E – Suppose you’ve created a Huffman tree whose root is stored in TreeNode myRoot. You want to store all the Huffman encodings for each chunk/value stored in the leaves of this tree, so you write this private method: private void createCodings(TreeNode root, String path) { }

  1. You call this initially with createCodings(myRoot,"").
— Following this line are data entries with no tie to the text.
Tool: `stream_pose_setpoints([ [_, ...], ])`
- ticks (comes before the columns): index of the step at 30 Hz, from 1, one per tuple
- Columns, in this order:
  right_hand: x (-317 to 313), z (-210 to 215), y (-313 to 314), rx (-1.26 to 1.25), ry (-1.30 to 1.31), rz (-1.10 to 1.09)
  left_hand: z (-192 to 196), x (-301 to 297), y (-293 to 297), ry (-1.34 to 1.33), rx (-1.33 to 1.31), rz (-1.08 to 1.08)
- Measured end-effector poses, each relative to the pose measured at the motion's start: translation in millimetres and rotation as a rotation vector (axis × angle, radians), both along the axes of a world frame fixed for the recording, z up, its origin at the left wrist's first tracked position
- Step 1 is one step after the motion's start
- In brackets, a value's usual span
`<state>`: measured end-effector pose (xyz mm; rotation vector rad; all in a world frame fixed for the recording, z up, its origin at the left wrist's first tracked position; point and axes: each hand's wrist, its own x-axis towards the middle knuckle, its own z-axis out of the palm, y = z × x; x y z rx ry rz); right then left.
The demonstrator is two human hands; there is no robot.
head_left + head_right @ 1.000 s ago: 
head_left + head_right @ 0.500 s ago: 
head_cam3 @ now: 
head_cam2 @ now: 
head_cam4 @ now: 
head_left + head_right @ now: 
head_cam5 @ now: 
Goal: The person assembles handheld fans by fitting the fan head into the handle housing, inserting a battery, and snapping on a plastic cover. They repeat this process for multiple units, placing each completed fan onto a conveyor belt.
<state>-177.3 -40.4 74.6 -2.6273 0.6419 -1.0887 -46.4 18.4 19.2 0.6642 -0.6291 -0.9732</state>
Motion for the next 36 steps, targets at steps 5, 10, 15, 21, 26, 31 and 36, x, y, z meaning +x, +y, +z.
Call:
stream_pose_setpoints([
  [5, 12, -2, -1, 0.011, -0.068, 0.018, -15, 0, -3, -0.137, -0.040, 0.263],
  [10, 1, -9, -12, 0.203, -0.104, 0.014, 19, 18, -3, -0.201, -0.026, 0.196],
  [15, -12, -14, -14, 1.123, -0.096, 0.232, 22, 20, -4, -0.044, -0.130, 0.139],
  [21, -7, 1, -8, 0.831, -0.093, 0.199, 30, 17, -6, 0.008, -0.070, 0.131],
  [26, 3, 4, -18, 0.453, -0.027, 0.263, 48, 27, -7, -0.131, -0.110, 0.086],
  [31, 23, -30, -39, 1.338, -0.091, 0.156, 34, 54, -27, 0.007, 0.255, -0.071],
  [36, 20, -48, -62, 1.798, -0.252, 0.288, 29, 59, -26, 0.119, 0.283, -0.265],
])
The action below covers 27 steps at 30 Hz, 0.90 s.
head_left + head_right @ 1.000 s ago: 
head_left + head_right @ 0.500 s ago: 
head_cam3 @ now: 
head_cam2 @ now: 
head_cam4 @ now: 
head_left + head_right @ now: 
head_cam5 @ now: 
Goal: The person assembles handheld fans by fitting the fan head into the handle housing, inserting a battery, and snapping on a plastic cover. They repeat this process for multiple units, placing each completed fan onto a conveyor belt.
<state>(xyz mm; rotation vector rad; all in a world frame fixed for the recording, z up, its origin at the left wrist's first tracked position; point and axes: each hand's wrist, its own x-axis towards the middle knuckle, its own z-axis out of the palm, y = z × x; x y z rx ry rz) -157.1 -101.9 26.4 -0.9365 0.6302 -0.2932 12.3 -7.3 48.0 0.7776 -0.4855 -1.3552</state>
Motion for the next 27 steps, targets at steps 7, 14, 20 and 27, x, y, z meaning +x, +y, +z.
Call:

Explain in words what the purpose and relationship of parameter path is in relation to parameter root.
  2. Here are the instance variables from the definition of TreeNode: public int myValue; public int myWeight; public TreeNode myLeft; public TreeNode myRight; Given these, what are the two recursive calls for non-leaf nodes in createCodings?
  3. The base case for createCodings is a leaf node. When the base case is identified, the coding/path to the leaf is stored in a map. Write the code that identifies a leaf and stores the path appropriately in instance variable: aMap<Integer,String> myCodes. Use the myValue field of the leaf as they key in the map. Note that you’re writing code in method createCodings, so you use parameter path as the value in the map.